Monday, August 03, 2009

Gossypium thurberi

Gossypium thurberi | Desert cotton, Wild Cotton, Thurber's Cotton, Algodoncillo
Though closely related, Desert Cotton and cultivated cotton do not look alike. Cultivated cotton has large, yellow flowers, while Desert Cotton has smaller white ones. The major difference is found in the seeds. Those of cultivated cotton are enveloped in cotton fiber, while Desert Cotton seeds have only few scraggly hairs. Desert Cotton lives for several years and can become a woody plant.

Sometimes, instead of seeds, the small woody capsules contain the grubs of a certain cotton boll weevil.
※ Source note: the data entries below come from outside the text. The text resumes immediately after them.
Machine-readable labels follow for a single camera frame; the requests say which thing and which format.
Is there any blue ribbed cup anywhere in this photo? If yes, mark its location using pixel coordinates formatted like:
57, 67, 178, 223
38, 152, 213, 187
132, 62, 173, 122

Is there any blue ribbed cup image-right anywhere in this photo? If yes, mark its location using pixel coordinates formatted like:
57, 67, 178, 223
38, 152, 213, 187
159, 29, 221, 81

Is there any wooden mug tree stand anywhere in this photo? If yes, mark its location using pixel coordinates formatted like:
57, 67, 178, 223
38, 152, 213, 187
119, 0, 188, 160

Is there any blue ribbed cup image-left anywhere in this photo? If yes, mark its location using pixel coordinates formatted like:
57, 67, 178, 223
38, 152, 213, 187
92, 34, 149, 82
Although this particular weevil generally feeds only on wild cottons, it sometimes spreads to cultivated plants, and at one time the U. S. Department of Agriculture tried to eradicate desert cotton wherever it grew near cotton fields.

The cup-shaped flowers appear in the summer. Often there is a faint crimson spot at the base of each petal. Desert cotton grows on canyon slopes at the upper margin of the desert and the lower margin of oak woodland from southern Arizona into northern Mexico.
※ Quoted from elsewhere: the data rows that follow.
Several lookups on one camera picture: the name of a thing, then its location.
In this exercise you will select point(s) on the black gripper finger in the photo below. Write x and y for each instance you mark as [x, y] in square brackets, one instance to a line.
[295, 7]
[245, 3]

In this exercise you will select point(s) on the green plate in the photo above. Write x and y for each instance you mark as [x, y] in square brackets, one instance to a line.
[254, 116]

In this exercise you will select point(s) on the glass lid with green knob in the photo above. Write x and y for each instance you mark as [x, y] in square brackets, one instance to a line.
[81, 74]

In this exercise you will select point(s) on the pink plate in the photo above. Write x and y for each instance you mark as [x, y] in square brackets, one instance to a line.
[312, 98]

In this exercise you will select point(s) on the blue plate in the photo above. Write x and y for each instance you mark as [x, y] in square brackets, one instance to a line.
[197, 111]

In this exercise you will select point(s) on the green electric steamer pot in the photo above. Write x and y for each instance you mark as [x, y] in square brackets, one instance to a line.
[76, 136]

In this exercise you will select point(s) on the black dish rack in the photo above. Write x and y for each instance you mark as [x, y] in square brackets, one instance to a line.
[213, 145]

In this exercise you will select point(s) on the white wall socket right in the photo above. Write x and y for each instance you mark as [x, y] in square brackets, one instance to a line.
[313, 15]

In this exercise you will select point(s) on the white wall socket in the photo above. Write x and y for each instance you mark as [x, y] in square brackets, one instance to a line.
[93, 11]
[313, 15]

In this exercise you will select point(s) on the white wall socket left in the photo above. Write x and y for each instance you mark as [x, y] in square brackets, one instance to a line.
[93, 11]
Historical Reference: The Thurberia, or so-called wild cotton (Thurberia thespesioides), is a malvaceous plant belonging in the same family as the cotton. It is a perennial shrub with a light grayish bark and attains a height of upwards of ten or more feet in older plants and a trunk of four or more inches in diameter. The leaves are rather small and palmate. The flowers are white and conspicuous and are borne terminally. These give space to the small bolls about one-half inch long which are generally divided into three capsules though four divisions are sometimes noted. Each capsule normally contains four small blackish seeds resembling in shape and color somewhat those of the common morning-glory. As the bolls ripen they burst, allowing the seeds to be scattered. These bolls, on casual observation, seem practically devoid of any lint, though there appears in the boll a small amount which can be seen with a glass.

The plant ordinarily blooms during the humid mid-summer raius, thus with the ripening and bursting of the bolls the seeds are picked up and deposited anywhere along the line of flow, being carried long or short distances according to the extent of the flood. As often happens in seasons of heavy rainfall, seeds are carried far down the wash, in fact some are carried down so far that with the following dry season, either by insufficient moisture to sustain them, or to the low relative humidity, they lead a precarious existence and finally perish.

   Bulletin - State of California, Department of Agriculture, California.